*** Opening Data section ***

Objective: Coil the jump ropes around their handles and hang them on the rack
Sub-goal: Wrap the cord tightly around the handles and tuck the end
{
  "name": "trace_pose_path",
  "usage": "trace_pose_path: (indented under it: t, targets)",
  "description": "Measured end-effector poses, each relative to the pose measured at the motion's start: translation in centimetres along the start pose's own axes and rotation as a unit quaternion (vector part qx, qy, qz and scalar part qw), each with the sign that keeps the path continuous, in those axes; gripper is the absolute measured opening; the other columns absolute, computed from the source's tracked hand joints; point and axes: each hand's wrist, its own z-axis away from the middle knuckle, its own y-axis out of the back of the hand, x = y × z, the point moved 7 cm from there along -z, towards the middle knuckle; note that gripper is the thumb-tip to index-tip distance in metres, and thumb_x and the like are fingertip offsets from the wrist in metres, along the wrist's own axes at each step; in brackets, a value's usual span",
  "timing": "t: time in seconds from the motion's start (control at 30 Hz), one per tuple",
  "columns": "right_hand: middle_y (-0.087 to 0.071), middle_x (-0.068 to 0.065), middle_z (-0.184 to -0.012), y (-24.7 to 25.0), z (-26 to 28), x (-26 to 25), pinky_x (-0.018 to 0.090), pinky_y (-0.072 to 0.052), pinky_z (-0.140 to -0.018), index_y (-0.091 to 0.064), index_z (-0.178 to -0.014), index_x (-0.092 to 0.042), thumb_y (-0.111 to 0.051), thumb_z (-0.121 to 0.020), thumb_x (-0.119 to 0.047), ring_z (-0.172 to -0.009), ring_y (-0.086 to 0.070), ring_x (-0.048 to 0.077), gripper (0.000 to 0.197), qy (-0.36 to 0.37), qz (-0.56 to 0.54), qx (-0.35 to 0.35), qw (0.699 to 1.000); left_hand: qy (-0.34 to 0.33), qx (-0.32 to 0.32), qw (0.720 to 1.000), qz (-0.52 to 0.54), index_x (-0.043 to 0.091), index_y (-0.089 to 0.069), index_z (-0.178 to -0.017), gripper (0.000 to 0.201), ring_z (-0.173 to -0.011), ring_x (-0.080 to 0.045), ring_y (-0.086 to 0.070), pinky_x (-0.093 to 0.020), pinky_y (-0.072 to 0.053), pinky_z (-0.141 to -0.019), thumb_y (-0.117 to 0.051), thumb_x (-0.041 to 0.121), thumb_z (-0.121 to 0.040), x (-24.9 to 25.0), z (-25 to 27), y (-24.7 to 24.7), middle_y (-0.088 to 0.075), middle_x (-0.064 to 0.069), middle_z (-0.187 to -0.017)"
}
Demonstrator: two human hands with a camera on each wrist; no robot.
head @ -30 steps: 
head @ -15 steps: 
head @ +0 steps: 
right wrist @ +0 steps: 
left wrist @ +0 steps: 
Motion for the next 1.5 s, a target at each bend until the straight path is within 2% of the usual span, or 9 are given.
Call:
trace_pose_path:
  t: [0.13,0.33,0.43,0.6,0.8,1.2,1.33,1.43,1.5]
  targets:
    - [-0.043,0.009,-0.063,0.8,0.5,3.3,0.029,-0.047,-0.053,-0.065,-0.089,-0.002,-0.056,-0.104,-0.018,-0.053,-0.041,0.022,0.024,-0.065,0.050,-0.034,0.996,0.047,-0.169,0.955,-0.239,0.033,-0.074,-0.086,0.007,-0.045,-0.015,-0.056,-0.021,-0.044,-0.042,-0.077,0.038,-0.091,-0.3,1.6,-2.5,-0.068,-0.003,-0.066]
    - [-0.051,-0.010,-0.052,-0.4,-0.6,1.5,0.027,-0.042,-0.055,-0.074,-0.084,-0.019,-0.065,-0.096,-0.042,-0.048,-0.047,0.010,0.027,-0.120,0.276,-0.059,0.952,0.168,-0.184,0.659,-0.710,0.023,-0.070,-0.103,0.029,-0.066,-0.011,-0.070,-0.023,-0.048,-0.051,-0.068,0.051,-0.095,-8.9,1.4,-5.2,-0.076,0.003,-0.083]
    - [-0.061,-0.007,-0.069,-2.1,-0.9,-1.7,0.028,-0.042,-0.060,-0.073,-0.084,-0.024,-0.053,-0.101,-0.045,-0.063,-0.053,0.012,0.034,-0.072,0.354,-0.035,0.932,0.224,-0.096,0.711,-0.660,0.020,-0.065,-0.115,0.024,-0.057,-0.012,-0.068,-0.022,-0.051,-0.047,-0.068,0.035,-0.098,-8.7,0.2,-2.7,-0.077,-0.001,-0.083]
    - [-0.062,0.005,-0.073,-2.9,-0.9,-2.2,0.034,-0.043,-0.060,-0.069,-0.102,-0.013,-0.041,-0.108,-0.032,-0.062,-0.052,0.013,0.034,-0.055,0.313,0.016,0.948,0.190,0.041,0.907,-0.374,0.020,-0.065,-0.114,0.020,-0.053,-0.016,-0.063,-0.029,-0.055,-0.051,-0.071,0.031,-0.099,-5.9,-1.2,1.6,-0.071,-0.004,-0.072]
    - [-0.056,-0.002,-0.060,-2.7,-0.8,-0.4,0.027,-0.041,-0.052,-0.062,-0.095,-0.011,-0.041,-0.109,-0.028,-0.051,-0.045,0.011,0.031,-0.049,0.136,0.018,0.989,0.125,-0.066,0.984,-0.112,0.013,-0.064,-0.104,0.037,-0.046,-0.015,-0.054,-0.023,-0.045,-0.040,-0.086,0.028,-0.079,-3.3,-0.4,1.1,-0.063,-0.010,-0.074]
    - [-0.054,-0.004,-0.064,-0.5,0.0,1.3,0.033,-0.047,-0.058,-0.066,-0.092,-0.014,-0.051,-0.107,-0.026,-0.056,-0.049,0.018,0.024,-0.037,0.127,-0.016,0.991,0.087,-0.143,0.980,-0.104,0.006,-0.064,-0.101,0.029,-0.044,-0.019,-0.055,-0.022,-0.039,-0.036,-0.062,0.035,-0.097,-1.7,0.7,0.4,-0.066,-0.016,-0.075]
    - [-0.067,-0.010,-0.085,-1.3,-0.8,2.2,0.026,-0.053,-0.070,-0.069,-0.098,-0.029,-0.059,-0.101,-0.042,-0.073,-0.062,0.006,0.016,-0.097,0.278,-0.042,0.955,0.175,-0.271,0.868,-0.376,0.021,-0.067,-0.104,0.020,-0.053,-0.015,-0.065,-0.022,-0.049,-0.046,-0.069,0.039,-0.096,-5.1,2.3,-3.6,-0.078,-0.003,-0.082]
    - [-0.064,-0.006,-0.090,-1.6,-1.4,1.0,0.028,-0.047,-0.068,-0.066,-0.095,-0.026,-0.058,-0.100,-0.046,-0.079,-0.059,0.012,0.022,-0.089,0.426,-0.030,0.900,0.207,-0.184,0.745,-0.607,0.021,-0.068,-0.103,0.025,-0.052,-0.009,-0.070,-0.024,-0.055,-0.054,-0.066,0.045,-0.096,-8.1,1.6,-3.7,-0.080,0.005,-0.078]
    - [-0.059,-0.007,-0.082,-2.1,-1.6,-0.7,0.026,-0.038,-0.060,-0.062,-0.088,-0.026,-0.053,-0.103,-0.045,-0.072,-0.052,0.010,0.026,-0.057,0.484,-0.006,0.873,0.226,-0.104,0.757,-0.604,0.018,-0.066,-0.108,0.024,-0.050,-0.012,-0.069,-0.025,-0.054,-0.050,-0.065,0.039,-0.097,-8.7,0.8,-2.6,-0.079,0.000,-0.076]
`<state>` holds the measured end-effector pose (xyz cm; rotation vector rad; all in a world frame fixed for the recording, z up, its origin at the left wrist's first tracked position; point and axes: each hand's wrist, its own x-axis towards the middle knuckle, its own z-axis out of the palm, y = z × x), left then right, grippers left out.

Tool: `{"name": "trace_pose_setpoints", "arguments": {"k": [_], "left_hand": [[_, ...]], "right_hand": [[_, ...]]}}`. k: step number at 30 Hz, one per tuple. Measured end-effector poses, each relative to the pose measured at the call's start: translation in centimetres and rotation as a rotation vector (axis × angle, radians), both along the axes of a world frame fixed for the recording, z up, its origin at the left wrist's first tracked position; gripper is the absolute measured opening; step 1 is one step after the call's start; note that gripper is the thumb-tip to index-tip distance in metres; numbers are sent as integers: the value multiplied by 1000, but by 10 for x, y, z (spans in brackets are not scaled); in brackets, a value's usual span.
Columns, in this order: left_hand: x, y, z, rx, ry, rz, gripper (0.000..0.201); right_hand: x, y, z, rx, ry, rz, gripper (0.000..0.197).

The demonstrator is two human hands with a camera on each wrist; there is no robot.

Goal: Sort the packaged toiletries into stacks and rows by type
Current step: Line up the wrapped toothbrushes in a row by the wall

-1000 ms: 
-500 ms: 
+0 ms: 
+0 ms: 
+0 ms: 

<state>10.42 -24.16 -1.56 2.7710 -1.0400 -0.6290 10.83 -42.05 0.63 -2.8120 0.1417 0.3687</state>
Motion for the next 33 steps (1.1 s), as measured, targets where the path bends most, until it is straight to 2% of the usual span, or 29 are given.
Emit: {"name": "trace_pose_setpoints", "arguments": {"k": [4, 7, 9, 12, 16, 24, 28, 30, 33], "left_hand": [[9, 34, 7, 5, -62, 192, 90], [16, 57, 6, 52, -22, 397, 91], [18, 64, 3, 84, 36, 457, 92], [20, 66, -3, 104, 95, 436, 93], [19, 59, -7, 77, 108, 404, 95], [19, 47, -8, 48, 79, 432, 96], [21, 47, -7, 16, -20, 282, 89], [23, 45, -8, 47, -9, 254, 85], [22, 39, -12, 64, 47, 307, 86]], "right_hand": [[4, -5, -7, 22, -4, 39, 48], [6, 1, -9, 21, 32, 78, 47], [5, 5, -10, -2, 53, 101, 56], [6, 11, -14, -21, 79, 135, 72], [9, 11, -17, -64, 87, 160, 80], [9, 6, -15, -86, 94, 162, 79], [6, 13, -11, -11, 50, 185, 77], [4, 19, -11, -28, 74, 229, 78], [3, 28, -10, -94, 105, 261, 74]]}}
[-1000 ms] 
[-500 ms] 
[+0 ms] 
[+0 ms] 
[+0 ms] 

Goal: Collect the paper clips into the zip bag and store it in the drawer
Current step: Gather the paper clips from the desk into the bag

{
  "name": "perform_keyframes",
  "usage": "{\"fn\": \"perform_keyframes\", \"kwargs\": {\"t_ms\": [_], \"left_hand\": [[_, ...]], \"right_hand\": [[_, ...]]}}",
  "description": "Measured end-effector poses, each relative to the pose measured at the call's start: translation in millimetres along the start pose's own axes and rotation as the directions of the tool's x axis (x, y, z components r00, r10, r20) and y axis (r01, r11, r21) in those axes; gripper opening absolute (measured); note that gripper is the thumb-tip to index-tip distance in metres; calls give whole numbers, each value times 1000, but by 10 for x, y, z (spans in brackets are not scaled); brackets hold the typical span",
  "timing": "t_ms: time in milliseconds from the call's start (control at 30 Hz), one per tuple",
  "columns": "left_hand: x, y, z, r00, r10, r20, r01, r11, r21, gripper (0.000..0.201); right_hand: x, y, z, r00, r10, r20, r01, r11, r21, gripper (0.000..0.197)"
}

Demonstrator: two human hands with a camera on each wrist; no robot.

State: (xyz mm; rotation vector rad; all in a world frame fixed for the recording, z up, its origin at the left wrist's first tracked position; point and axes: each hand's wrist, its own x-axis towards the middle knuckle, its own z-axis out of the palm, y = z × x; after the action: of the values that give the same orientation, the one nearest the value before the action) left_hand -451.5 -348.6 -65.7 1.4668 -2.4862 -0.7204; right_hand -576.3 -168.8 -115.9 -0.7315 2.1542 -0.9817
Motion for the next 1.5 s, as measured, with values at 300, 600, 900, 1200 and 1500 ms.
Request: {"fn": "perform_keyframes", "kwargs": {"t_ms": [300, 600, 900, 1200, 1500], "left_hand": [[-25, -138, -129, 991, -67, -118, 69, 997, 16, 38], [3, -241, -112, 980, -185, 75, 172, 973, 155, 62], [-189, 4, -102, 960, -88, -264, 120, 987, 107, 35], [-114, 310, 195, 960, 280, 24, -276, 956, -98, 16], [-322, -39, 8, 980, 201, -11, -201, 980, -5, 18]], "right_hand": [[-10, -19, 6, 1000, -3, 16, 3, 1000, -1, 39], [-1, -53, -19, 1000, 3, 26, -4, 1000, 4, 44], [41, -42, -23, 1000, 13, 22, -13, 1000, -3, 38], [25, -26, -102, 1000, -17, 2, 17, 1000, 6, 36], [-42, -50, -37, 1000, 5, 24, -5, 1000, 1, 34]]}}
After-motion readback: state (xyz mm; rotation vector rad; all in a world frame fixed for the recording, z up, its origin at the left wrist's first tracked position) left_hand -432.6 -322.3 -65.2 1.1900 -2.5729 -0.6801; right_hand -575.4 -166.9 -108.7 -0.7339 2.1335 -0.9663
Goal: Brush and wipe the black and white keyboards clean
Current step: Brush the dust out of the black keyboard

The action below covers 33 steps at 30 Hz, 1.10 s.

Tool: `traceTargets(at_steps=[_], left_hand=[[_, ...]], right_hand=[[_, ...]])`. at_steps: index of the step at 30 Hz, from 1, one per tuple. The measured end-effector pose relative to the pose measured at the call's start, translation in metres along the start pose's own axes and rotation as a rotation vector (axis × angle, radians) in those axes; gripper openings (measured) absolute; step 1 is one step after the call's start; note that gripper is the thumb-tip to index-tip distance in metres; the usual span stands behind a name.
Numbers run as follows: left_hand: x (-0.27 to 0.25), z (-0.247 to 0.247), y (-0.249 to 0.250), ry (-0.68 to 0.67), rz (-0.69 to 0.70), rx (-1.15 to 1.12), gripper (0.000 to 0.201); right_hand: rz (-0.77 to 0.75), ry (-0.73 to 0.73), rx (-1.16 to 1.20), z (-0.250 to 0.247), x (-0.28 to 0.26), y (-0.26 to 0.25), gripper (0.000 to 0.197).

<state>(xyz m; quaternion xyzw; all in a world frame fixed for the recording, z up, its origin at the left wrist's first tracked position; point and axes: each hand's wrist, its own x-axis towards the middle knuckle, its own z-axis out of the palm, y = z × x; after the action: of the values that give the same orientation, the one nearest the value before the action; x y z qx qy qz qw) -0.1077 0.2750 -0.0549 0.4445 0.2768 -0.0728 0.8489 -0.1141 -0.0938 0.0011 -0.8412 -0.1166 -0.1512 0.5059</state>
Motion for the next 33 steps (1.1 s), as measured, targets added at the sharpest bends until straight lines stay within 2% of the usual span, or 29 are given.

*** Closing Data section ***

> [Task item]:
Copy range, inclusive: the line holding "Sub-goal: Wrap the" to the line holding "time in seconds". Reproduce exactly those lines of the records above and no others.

> [Result for this exercise]:
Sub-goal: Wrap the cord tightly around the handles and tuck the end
{
  "name": "trace_pose_path",
  "usage": "trace_pose_path: (indented under it: t, targets)",
  "description": "Measured end-effector poses, each relative to the pose measured at the motion's start: translation in centimetres along the start pose's own axes and rotation as a unit quaternion (vector part qx, qy, qz and scalar part qw), each with the sign that keeps the path continuous, in those axes; gripper is the absolute measured opening; the other columns absolute, computed from the source's tracked hand joints; point and axes: each hand's wrist, its own z-axis away from the middle knuckle, its own y-axis out of the back of the hand, x = y × z, the point moved 7 cm from there along -z, towards the middle knuckle; note that gripper is the thumb-tip to index-tip distance in metres, and thumb_x and the like are fingertip offsets from the wrist in metres, along the wrist's own axes at each step; in brackets, a value's usual span",
  "timing": "t: time in seconds from the motion's start (control at 30 Hz), one per tuple",

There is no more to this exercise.